Cuomo targets Super PACS in campaign reform

ALBANY, New York/AP — Gov. Andrew Cuomo railed Wednesday against so-called “super PACs” and their use of millions of dollars to influence voters without disclosing donors, while the biggest group acting that way in New York was created to back him.

“Court rulings that have brought unprecedented amounts of money into the political system, these quote-unquote super PACs, that can raise money, no disclosure of who the donors are and can raise millions and millions of dollars,” Cuomo said on public radio’s “Capitol Connection.”

“The power of money in this Capitol is unbelievable,” Cuomo said, in defending the need for campaign finance reforms.

Current proposals include voluntary public financing of campaigns and lower donation limits for candidates, which Cuomo noted could make super PAC money even more important.

The lobbying group supporting Cuomo since he took office last year, the Committee to Save New York, was created by a business group official and includes CEOs and chambers of commerce. It has spent $10 million to blanket New York with TV ads promoting Cuomo and his policies as he continues to ride high poll numbers.

“The $10 million — the most spent by a lobbying group in New York state — must have had a positive effect on the public’s view of the governor and his policies, on his stratospheric poll numbers,” said Doug Muzzio, a political science professor at Baruch College. “The issue is how much impact, which is almost impossible to determine.”

The committee differs in important ways from super PACs in terms of disclosure. It has reported its spending as required of lobbying groups and is subject to disclosing donors as early as July under an ethics bill pushed by Cuomo. And while it supported key Cuomo policies including a cap on the growth in property taxes, spending cuts and public pension reform, it broke with the governor on ethics reform, by opposing gay marriage, and on some other issues.

“Forget the editorial comment and the ideology; by law if a group discloses their donors they are not a super PAC, period,” said Cuomo spokesman Josh Vlasto.

Committee spokesman Michael McKeon said the group is a coalition that supports measures to improve the economy and create jobs, not to support or oppose candidates like super PACs.

“Comparing us to a super PAC is comparing apples to oranges and represents a complete misunderstanding of the law,” McKeon said.

But the committee, like super PACs, can raise unlimited amounts of money that benefit Cuomo, all without costing his campaign a dime and providing an immediate advantage over opponents. Cuomo’s campaign already had $14.3 million on hand in January and is growing, with events such as a $5,000-a-head fundraiser Wednesday in Buffalo.

“They may not be a super PAC, but in reality, they are not different,” said Bill Mahoney of the New York Public Interest Research Group. “In some cases it’s just a matter of semantics.”
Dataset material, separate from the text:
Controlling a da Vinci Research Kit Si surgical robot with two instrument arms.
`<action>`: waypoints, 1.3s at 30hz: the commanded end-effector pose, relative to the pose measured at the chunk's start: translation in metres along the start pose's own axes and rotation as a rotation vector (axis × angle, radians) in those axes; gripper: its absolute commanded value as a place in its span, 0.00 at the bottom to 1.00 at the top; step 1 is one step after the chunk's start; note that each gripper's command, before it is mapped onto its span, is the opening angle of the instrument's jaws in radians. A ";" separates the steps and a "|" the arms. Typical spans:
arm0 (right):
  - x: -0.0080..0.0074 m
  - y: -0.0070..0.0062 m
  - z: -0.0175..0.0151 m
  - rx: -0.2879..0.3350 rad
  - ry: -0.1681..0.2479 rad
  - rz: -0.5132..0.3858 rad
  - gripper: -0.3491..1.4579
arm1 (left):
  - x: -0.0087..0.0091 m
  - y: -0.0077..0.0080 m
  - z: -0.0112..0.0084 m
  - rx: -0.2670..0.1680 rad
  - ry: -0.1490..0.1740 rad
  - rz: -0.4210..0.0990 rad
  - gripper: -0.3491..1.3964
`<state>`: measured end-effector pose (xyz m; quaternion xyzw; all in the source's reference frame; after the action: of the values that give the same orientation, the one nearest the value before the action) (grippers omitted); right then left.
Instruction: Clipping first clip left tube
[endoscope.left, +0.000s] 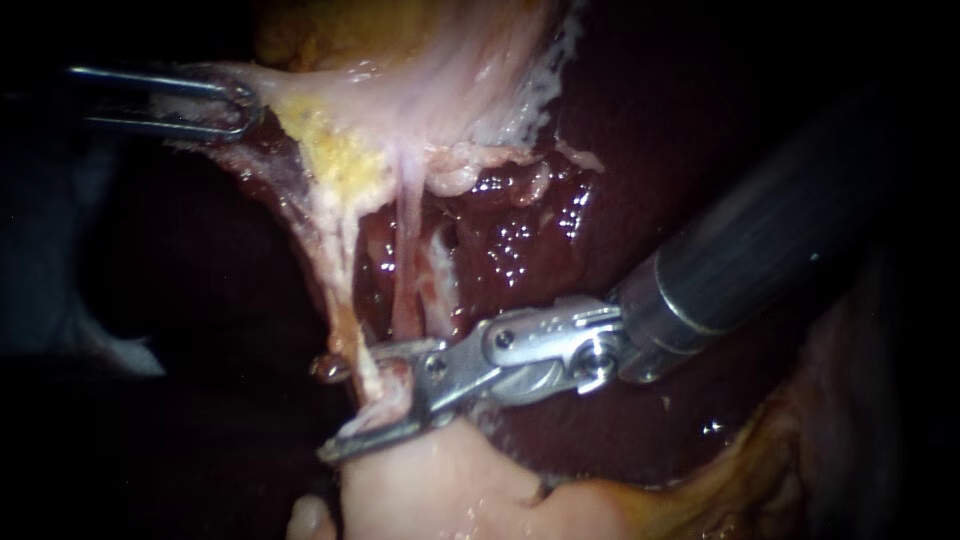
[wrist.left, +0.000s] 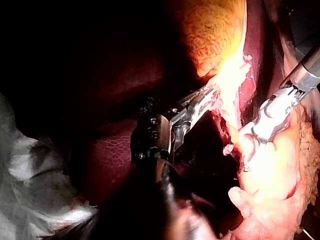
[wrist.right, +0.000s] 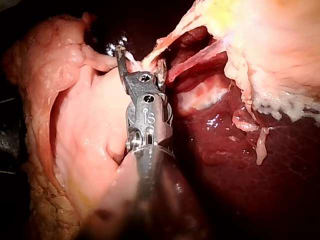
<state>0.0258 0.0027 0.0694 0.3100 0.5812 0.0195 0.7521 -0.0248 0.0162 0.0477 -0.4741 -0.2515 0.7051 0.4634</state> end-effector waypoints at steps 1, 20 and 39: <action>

In 2010, the U.S. Supreme Court’s Citizens United decision greatly eased political spending restrictions on corporations and unions, giving rise to the super PACs that are reshaping presidential and congressional campaigns. Super PACs raise millions of dollars anonymously for TV ads typically aired to attack presidential and congressional candidates.

The groups must legally remain independent from the candidates they support, but many are staffed with former campaign aides with intimate knowledge of the campaigns’ strategies.

The committee’s website (www.letsfixalbany.org ) shows the nine TV ads and three radio ads that have been running at various times since Cuomo was elected. The committee had no immediate comment.

“There is no doubt nationally that money in politics is by far the most difficult problem. New York is now the caboose,” said Bill Samuels, founder of the New Roosevelt good-government group and think tank.

“Forget the nuance,” Samuels said of Cuomo’s distinction between the committee and super PACs. “This state’s citizens are ready to support creative campaign finance. All we are lacking is some leadership.”

The committee registered as a lobbying group under pressure after press reports and its report to the state Charities Bureau to justify the tax-exempt status of its donations and works was late.

Further disclosure is up to the Joint Commission on Public Ethics created by Cuomo and run by the chairwoman and executive director he appointed. JCOPE is charged with creating a form in July to report donors.

The state Board of Elections regulations, also created in the 2011 ethics law, have been criticized by the New York Public Interest Research Group as failing “to make the spending by these committees truly transparent.”

The Committee to Save New York was created in part to counter other lobbying groups and registered super PACs, often providing a nonprofit face for government worker labor unions fighting state spending cuts. Those groups have in the past waged multimillion-dollar TV and radio ad campaigns that turned public sentiment away from governors and their initiatives.